Manifestação de professores de Niterói
Foto: divulgação

A decisão que impacta diretamente o bolso e a rotina da rede municipal voltou ao centro do debate em Niterói. Nesta segunda-feira (2), o Tribunal de Justiça do Rio de Janeiro reafirmou que a paralisação de fevereiro de 2025 foi ilegal e abriu caminho para o desconto dos dias parados.

TJRJ mantém decisão e autoriza desconto dos dias parados

O Órgão Especial do Tribunal de Justiça do Rio de Janeiro (TJRJ) manteve, nesta segunda-feira (2), a decisão que considera ilegal a greve dos professores da rede municipal de Niterói, realizada em fevereiro de 2025, e autorizou o desconto dos dias não trabalhados.

O Sindicato Estadual dos Profissionais da Educação (Sepe) havia pedido a retirada do processo de pauta, mas a relatora, Mônica Feldman de Mattos, rejeitou o pedido.

Órgão Especial reafirma liminar e aponta serviço essencial

Com a decisão, o Órgão Especial reafirmou a liminar concedida em fevereiro de 2025 pelo presidente do TJRJ, Ricardo Couto de Castro, que já havia determinado a suspensão imediata da paralisação. Em março, o próprio colegiado validou a liminar, consolidando o entendimento de que a greve configurou exercício abusivo do direito de greve, por atingir um serviço essencial.

Na ação movida pela Prefeitura de Niterói, o Tribunal apontou ausência de negociação prévia efetiva e de notificação adequada à população, além da deflagração por tempo indeterminado, fatores considerados incompatíveis com o direito fundamental à educação.

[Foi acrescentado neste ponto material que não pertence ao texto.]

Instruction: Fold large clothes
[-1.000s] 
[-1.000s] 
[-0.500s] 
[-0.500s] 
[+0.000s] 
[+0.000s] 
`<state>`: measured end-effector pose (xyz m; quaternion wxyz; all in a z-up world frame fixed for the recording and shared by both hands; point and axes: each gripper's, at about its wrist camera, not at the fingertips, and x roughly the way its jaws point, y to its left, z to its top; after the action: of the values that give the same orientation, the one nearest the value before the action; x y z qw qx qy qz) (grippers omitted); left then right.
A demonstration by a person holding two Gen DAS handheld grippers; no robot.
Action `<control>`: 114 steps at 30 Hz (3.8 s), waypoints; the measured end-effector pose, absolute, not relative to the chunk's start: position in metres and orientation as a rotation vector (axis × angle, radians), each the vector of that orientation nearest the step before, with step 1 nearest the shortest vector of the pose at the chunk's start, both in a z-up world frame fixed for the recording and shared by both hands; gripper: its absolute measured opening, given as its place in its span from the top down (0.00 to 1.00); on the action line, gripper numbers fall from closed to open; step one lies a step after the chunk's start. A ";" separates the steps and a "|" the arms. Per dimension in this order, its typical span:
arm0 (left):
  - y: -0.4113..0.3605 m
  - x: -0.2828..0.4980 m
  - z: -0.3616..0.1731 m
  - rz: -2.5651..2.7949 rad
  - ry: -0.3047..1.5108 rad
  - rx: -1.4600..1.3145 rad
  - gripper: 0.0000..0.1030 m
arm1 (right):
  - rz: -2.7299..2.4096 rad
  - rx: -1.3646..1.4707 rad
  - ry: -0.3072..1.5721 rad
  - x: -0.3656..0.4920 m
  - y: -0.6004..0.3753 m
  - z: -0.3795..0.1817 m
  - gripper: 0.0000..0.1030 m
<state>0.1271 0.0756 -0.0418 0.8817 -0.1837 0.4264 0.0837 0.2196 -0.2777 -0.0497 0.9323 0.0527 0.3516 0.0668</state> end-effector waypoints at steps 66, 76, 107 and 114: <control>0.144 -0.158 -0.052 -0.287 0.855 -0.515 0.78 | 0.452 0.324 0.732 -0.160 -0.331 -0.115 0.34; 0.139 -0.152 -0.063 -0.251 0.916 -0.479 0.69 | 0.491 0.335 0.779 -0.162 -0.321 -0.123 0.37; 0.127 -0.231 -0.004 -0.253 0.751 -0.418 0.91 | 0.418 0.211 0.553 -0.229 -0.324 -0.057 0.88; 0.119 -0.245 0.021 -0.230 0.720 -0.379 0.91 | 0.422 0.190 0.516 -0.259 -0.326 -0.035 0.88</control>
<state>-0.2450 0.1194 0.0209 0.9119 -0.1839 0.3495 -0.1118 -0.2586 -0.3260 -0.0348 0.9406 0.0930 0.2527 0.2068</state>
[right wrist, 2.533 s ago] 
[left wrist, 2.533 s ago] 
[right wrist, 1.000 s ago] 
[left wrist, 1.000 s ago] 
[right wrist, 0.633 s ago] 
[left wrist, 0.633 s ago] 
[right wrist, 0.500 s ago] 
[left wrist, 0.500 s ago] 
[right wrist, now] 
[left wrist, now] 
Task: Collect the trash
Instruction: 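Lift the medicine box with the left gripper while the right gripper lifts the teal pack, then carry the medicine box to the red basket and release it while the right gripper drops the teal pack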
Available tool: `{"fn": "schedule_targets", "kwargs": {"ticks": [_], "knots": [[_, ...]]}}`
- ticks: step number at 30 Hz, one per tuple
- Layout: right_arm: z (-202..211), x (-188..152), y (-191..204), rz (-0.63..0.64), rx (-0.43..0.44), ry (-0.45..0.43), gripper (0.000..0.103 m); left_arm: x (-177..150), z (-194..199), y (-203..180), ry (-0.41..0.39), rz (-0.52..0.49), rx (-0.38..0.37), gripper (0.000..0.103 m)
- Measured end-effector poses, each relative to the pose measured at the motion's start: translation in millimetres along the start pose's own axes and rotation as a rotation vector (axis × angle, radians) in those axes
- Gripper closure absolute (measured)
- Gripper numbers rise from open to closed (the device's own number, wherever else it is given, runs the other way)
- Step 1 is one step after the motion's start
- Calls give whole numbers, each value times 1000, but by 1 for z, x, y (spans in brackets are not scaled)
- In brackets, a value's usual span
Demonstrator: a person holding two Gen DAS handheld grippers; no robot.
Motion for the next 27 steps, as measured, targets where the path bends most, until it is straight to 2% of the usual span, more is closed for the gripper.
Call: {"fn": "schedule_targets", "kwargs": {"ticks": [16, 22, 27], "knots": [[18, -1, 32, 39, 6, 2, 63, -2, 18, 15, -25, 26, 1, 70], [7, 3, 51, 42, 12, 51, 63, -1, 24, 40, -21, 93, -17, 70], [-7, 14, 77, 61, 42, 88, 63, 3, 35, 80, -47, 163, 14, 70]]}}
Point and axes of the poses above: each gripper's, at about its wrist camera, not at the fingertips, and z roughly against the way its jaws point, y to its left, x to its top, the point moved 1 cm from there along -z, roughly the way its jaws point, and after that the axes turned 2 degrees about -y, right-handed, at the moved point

Greve começou em fevereiro e foi aprovada em assembleia

A greve foi iniciada em 10 de fevereiro de 2025, após aprovação em assembleia virtual realizada no dia 28 de janeiro. Pela manhã do primeiro dia, professores realizaram assembleia presencial no Clube Fluminensinho, seguida de passeata no centro da cidade e, à tarde, um ato em frente à Prefeitura, cobrando negociação imediata com o governo municipal.

A paralisação foi motivada por mudanças anunciadas pela gestão do prefeito Rodrigo Neves (PDT) e do secretário municipal de Educação, Bira Marques, que, segundo o sindicato, representam cortes e retrocessos na política educacional.

Fim da bidocência e aumento de alunos motivaram paralisação

Entre os principais pontos contestados está o fim da bidocência na educação infantil — modelo com duas professoras por turma — e o aumento do número de alunos em salas com crianças de 1 e 2 anos. O Sepe afirma que as medidas afetam diretamente a qualidade do ensino e as condições de trabalho.

As reivindicações da categoria incluiam:

  • Manutenção da bidocência na educação infantil;
  • Defesa da Educação de Jovens e Adultos (EJA);
  • Preservação da educação bilíngue para surdos;
  • Garantia de direitos das professoras de 40 horas, ex-agentes de educação infantil.

Para o Sepe-Niterói, as medidas adotadas pela Prefeitura seguem uma lógica de ajuste fiscal. Para o sindicato, o fim da bidocência compromete a rotina escolar e o processo de aprendizagem, especialmente em unidades de tempo integral.

O sindicato defendia como alternativa a reativação de escolas ociosas, como os CIEP Estebão Teixeira, no Cantagalo, e CIEP Anísio Teixeira, no Fonseca, além da escola municipalizada Benjamin Constant, no Barreto.

Prefeitura diz que não houve retirada de direitos e cita conselhos

Em nota divulgada na época da greve, a Secretaria Municipal de Educação informou que não houve retirada de direitos e que apenas regulamentou determinações dos Conselho Nacional de Educação e Conselho Municipal de Educação.

Turmas de crianças de 4 e 5 anos passaram a ter 20 alunos, abaixo do limite de 24 alunos por professor, conforme previsto pelo Conselho Nacional de Educação.

Também ressaltou que as turmas com crianças com necessidades especiais continuaram com 2 professores por turma.